The term “daily report” refers to a report containing analysis on energy usage and graphs of energy metrics.
The first illustration shows a bar-chart with last day energy usage versus the same day previous year and a bar-chart below shows the excess or defect of energy usage, second illustration shows a line-graph with the 15 minutes interval energy usage in kWh during the day showing the maximum energy usage and the minimum inferring on and off of heating ventilation and air conditioning units, third illustration shows a line-graph in 15 minutes interval a comparison behavior in energy usage for that day versus previous year same weekday showing excess in red or defect in green color, line-graph below shows for that day comparison temperature in one hour interval behavior with same weekday last year. Fourth illustration shows a comparative bar-chart of last seven days energy usage for current versus last year weekdays, below a chart-graph showing the excess in red or defect in green color. Fifth illustration shows a comparative seven days line-graph of daily energy usage behavior with previous year, excess usage in red color or defect usage in green color, graph below shows comparative seven days line-graph of daily behavior of temperature with previous year, excess temperature in red color or defect in green color; facilitating correlation between energy use and temperature. Next illustrations are a thirty five day analysis showing four sets of heat maps for the structure defined by the address. The first set of heat maps shows energy usage per day for the structure defined by the address. The second set of heat maps shows total degree hours per day for the structure defined by the address. The third set of heat maps show kilowatt per hour usage per degree day for the structure defined by the address. The fourth set of heat maps shows kilowatts per hour usage per degree day per square foot of the structure defined by the address.
The term “DH” or “Degree Hours” refers the units use to determine the heating or cooling requirements, referring to base temperature such as 65 degree Fahrenheit, by hour.
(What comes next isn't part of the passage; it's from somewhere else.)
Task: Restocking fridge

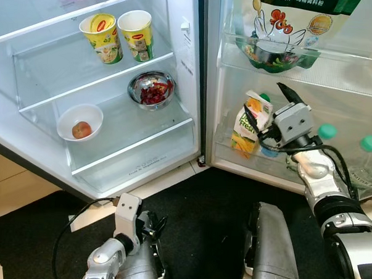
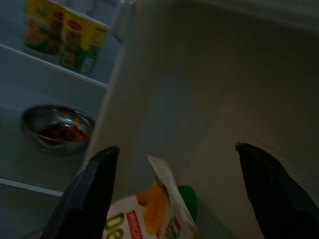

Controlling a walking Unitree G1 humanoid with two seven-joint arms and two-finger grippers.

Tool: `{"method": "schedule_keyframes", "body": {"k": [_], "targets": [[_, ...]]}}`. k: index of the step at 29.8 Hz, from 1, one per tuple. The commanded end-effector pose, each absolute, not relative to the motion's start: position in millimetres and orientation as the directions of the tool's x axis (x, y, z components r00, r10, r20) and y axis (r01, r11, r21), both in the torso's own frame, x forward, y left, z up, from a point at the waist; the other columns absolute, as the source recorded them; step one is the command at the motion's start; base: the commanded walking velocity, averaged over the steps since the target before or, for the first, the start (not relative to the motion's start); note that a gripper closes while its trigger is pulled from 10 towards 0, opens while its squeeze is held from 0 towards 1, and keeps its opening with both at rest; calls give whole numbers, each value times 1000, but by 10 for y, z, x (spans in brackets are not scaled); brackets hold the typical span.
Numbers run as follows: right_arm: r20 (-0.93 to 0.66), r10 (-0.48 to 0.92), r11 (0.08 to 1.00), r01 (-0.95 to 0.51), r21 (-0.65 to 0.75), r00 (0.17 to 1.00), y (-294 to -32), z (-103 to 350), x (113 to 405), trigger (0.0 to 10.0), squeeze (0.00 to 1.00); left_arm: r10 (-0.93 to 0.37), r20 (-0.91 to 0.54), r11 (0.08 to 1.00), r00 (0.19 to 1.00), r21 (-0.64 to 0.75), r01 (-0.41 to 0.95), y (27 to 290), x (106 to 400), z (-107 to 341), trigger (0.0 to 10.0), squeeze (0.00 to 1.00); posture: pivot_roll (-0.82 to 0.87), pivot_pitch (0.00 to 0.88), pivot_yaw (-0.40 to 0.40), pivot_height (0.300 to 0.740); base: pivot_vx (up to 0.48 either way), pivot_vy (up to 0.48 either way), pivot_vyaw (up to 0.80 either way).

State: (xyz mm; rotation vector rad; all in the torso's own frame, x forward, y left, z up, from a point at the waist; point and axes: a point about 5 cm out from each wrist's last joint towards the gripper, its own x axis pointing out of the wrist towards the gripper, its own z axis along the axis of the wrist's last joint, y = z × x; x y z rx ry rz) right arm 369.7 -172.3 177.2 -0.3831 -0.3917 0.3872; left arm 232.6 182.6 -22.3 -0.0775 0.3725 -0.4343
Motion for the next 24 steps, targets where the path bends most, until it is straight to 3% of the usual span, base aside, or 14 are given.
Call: {"method": "schedule_keyframes", "body": {"k": [1,2,6,8,10,16,21,24], "targets": [[269,457,859,-343,-379,848,-1696,1707,3676,10000,702,-424,-379,905,822,-179,385,1800,2239,-314,10000,0,5,242,46,470,0,0,0],[261,518,842,-431,-325,815,-1643,1676,3639,10000,0,-424,-381,906,822,-181,384,1793,2248,-314,10000,0,-3,229,42,470,0,0,0],[267,605,796,-567,-212,750,-1567,1612,3547,10000,0,-422,-389,907,819,-184,379,1775,2266,-320,10000,0,-9,230,32,470,0,0,0],[249,654,749,-657,-84,714,-1514,1462,3443,10000,0,-410,-402,912,819,-192,362,1768,2266,-340,10000,0,-10,214,27,470,0,0,0],[205,695,712,-699,-64,689,-1463,1349,3374,10000,0,-406,-409,914,817,-196,356,1767,2254,-354,10000,0,-17,205,30,470,0,0,0],[41,785,619,-783,-66,618,-1280,1001,3186,10000,0,-389,-424,921,818,-197,336,1781,2253,-372,10000,0,-24,167,35,470,0,0,0],[67,797,601,-799,9,600,-1238,1013,3160,10000,0,-376,-408,926,832,-185,328,1802,2338,-317,10000,0,-22,161,35,470,0,0,0],[72,848,511,-846,153,525,-1217,1000,3116,10000,0,-360,-359,932,861,-171,318,1821,2505,-191,10000,0,-22,136,29,475,0,0,0]]}}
For example at 11 am the temperate is 75 degree Fahrenheit therefore the degree hours for the 11 am is 10 DH.
The term “dictionary” refers to an unordered key-value-pair set of variables save to memory.
The term “dynamic energy model” refers to a mathematical procedure that use conditioned harvested energy and temperature interval data with conditioned energy and temperature interval data to produce the daily report and an alert report if an threshold is exceeded. The dynamic energy model compares last day energy usage against the mean of the similar five days of the five previous weekdays; previously the mean of the similar weekdays of the last 5 weeks has been analyzed and conditioned of any outlier so the mean value is representative to obtain a percent change. If percent change is equal or bigger than the alert threshold established, an alert is issue to client devices for corrective action. To show a whole image of the energy usage, the model calculates energy usage by different periods including but not limited to: (i) Last Day: energy usage, maximum energy usage during a day and the date and time of the pick (kilowatts), percent change of energy usage; (ii) Last Six Days: total energy usage, day of maximum energy usage and value and percent change of energy usage; (iii) Last Forty Days: total energy usage, day of maximum energy usage and value, day of maximum daily energy usage per facility area per degree-hour and its value (kWh/DH/SF)
The term “harvested energy interval and temperature interval data” refers to the raw data collected from the energy portals, such as Smart Meter Texas or CenterPoint Energy Demand & Energy Information System, and the weather portals and energy portals.
The term “HVAC” refers to heating, ventilation and air conditioning.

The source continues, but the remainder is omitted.